A mecânica é um dos pontos em que o Monza mais se adapta aos mercados.
No Oriente Médio, o sedã vendido como Cruze utiliza um motor 1.5 de quatro cilindros a gasolina com 113 cv, sempre associado a um câmbio automatizado de dupla embreagem com seis marchas.
O conjunto privilegia simplicidade e custo de manutenção, mirando compradores que não migraram para tecnologias eletrificadas.
Na China, o catálogo inclui também um motor 1.3 turbo de três cilindros, combinado a um sistema híbrido leve de 48 volts.
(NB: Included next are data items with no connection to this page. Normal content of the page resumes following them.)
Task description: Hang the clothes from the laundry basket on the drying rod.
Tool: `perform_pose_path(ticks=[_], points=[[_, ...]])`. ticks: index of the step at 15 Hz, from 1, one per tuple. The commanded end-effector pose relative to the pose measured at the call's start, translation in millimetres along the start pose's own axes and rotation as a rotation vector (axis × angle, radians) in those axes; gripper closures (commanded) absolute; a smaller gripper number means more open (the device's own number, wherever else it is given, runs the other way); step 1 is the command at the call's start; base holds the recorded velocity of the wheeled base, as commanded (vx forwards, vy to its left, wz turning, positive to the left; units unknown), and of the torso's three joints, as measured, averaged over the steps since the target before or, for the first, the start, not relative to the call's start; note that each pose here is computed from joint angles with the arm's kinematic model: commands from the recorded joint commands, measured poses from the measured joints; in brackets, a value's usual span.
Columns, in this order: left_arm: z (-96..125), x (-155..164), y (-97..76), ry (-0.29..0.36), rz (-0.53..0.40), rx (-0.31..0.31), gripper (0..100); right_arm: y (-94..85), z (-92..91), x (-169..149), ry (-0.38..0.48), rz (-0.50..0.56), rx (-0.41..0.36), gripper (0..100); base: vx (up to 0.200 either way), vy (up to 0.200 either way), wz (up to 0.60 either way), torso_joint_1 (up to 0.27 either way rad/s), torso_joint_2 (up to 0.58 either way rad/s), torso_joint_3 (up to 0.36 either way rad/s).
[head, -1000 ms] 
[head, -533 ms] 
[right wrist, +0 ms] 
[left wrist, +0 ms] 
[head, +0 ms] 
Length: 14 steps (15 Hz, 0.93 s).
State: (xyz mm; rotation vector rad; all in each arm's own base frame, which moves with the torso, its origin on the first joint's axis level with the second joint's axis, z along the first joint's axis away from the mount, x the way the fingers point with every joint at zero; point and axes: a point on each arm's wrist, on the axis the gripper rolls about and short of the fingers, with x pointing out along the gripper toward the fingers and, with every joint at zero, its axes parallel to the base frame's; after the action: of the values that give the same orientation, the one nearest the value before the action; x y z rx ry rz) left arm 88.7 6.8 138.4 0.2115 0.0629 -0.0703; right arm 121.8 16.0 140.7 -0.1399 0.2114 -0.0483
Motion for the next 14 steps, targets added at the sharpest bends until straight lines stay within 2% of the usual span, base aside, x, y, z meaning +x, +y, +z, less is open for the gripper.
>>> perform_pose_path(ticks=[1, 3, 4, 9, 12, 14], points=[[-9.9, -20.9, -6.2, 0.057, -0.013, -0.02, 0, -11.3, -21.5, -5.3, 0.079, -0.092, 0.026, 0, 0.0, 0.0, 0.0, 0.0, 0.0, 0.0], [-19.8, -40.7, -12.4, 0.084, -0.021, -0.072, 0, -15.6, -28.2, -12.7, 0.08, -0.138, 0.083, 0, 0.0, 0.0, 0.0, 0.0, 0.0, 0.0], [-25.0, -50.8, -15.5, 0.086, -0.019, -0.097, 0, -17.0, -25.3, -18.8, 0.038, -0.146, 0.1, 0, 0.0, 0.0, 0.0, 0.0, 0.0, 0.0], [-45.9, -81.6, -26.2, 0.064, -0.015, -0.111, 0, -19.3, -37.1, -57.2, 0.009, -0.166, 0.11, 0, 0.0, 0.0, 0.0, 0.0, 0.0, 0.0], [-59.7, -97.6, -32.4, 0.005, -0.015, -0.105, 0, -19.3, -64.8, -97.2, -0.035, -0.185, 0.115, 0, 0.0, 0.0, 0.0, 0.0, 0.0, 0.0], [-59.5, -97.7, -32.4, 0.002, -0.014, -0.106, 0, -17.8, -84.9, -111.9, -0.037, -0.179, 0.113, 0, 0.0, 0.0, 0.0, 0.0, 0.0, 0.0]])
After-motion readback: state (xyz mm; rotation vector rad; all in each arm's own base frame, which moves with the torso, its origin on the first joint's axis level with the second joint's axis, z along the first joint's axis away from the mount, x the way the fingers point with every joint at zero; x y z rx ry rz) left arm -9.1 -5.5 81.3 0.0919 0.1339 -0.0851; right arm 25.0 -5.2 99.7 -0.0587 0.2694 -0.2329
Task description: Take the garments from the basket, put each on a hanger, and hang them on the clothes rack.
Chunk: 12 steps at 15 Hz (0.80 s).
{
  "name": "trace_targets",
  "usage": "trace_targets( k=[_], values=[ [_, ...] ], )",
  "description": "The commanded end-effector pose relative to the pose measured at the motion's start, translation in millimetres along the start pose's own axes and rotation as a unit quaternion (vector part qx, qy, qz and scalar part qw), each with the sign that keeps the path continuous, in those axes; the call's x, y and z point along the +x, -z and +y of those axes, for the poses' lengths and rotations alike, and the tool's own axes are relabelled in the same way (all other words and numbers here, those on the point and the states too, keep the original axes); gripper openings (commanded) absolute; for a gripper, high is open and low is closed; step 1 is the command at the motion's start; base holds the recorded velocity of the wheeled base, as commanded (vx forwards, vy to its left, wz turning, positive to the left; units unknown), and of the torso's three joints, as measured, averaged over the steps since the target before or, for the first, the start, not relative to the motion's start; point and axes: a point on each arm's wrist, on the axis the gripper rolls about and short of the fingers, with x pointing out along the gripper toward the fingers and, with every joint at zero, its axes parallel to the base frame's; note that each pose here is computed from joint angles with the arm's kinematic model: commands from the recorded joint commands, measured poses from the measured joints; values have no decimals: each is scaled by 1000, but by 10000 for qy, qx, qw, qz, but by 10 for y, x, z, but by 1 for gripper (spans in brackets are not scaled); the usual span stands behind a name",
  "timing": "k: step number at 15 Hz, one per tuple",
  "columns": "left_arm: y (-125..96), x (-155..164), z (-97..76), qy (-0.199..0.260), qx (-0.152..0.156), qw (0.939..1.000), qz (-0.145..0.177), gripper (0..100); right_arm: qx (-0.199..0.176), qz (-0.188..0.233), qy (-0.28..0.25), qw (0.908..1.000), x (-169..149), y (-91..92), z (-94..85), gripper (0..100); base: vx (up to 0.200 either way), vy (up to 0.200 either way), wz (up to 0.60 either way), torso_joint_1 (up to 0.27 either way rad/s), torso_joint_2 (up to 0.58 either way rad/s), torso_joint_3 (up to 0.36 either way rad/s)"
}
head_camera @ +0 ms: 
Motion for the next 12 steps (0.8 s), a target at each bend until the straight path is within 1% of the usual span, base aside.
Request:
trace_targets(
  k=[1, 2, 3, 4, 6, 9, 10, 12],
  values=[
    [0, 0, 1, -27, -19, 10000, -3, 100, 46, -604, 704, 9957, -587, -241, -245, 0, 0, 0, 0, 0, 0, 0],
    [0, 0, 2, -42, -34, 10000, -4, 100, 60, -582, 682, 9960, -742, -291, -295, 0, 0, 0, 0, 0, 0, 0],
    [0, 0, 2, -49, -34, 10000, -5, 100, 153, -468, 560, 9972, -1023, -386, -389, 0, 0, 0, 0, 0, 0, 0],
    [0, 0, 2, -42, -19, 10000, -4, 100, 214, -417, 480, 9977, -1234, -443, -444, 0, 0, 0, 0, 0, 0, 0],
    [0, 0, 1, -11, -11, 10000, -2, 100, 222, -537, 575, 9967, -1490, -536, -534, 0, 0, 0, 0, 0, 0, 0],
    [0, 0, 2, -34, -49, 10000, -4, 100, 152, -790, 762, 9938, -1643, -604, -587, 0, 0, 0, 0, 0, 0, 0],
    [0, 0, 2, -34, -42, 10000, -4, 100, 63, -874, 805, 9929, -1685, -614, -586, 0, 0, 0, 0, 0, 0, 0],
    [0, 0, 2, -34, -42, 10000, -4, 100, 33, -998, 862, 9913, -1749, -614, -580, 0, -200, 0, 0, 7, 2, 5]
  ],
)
Nessa configuração, o sedã entrega 163 cv e cerca de 23,5 kgfm de torque, com transmissão automática de seis marchas.
Segundo dados da Chevrolet e de órgãos locais, o modelo acelera de 0 a 100 km/h em aproximadamente 9,2 segundos e pode registrar consumo próximo de 21 km/l na cidade e 17,4 km/l na estrada, dependendo do ciclo de medição.
O sistema híbrido leve não permite rodar apenas com eletricidade, mas auxilia nas arrancadas, recupera energia em frenagens e reduz o esforço do motor a combustão, oferecendo ganhos de eficiência com custo inferior ao de um híbrido convencional.

Por que o Brasil ficou de fora?
Apesar do novo fôlego internacional, a GM não planeja trazer o Monza nem reinstalar o Cruze no mercado brasileiro.
O Monza original encerrou sua produção no país em 1996, após 14 anos de forte presença entre os sedãs médios.
O Cruze teve sua produção encerrada em 2024, em meio à retração da categoria e ao avanço dos SUVs.
Com a mudança de perfil de consumo, a Chevrolet concentra sua estratégia em Onix, Onix Plus, Tracker, além de Montana, Spin, S10 e da linha de elétricos como Blazer EV, Equinox EV e Spark EUV.
Mesmo com a boa receptividade do Monza na China e o uso da plataforma em outros mercados, executivos da GM apontam custos de homologação e importação como obstáculos para viabilizar o sedã híbrido no Brasil.
Em um cenário em que SUVs e picapes dominam as vendas, a marca prioriza modelos com maior retorno financeiro.
Se o gosto do brasileiro voltar a favorecer sedãs médios, seria possível imaginar esse modelo chinês rodando novamente por aqui como Monza ou como Cruze?